Prompt :: Copy task. Retype the whole listing exactly, omitting any picture in it.

Data ::
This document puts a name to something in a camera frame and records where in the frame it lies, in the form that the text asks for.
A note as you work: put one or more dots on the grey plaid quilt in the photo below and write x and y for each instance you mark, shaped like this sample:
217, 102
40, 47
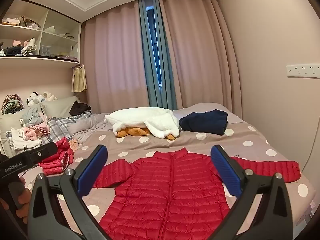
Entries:
62, 127

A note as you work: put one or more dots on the grey pillow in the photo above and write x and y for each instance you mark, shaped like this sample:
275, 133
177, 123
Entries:
57, 106

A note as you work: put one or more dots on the orange brown garment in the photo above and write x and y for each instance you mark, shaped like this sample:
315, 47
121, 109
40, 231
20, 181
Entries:
132, 132

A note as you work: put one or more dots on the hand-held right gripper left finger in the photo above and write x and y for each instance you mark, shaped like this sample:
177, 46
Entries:
91, 170

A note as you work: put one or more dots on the pile of light clothes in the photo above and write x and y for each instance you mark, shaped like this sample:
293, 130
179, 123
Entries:
10, 121

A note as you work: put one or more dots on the white plush toy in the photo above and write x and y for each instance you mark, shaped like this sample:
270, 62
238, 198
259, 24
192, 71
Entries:
47, 96

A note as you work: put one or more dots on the panda plush toy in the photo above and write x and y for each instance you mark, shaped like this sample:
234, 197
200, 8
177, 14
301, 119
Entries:
32, 98

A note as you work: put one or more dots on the navy blue garment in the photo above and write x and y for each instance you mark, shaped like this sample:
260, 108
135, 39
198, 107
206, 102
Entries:
205, 122

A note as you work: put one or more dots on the white wall socket strip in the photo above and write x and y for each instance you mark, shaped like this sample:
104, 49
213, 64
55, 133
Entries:
302, 70

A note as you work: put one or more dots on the striped hanging cloth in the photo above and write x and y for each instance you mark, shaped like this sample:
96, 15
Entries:
79, 80

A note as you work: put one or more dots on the peach cloth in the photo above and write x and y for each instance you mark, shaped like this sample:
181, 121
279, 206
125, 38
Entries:
73, 145

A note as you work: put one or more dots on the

Completed task ::
This document puts a name to something in a camera frame and records where in the frame it lies, in the form that the text asks for.
A note as you work: put one or more dots on the grey plaid quilt in the photo below and write x and y for each instance you mark, shaped like this sample:
217, 102
40, 47
Entries:
62, 127

A note as you work: put one or more dots on the grey pillow in the photo above and write x and y for each instance you mark, shaped like this sample:
275, 133
177, 123
Entries:
57, 106

A note as you work: put one or more dots on the orange brown garment in the photo above and write x and y for each instance you mark, shaped like this sample:
315, 47
121, 109
40, 231
20, 181
Entries:
132, 132

A note as you work: put one or more dots on the hand-held right gripper left finger in the photo above and write x and y for each instance you mark, shaped like this sample:
177, 46
Entries:
91, 170

A note as you work: put one or more dots on the pile of light clothes in the photo above and write x and y for each instance you mark, shaped like this sample:
293, 130
179, 123
Entries:
10, 121

A note as you work: put one or more dots on the white plush toy in the photo above and write x and y for each instance you mark, shaped like this sample:
270, 62
238, 198
259, 24
192, 71
Entries:
47, 96

A note as you work: put one or more dots on the panda plush toy in the photo above and write x and y for each instance you mark, shaped like this sample:
234, 197
200, 8
177, 14
301, 119
Entries:
32, 98

A note as you work: put one or more dots on the navy blue garment in the photo above and write x and y for each instance you mark, shaped like this sample:
260, 108
135, 39
198, 107
206, 102
Entries:
205, 122

A note as you work: put one or more dots on the white wall socket strip in the photo above and write x and y for each instance you mark, shaped like this sample:
104, 49
213, 64
55, 133
Entries:
302, 70

A note as you work: put one or more dots on the striped hanging cloth in the photo above and write x and y for each instance you mark, shaped like this sample:
96, 15
Entries:
79, 80

A note as you work: put one or more dots on the peach cloth in the photo above and write x and y for each instance you mark, shaped like this sample:
181, 121
279, 206
125, 38
Entries:
73, 145

A note as you work: put one or more dots on the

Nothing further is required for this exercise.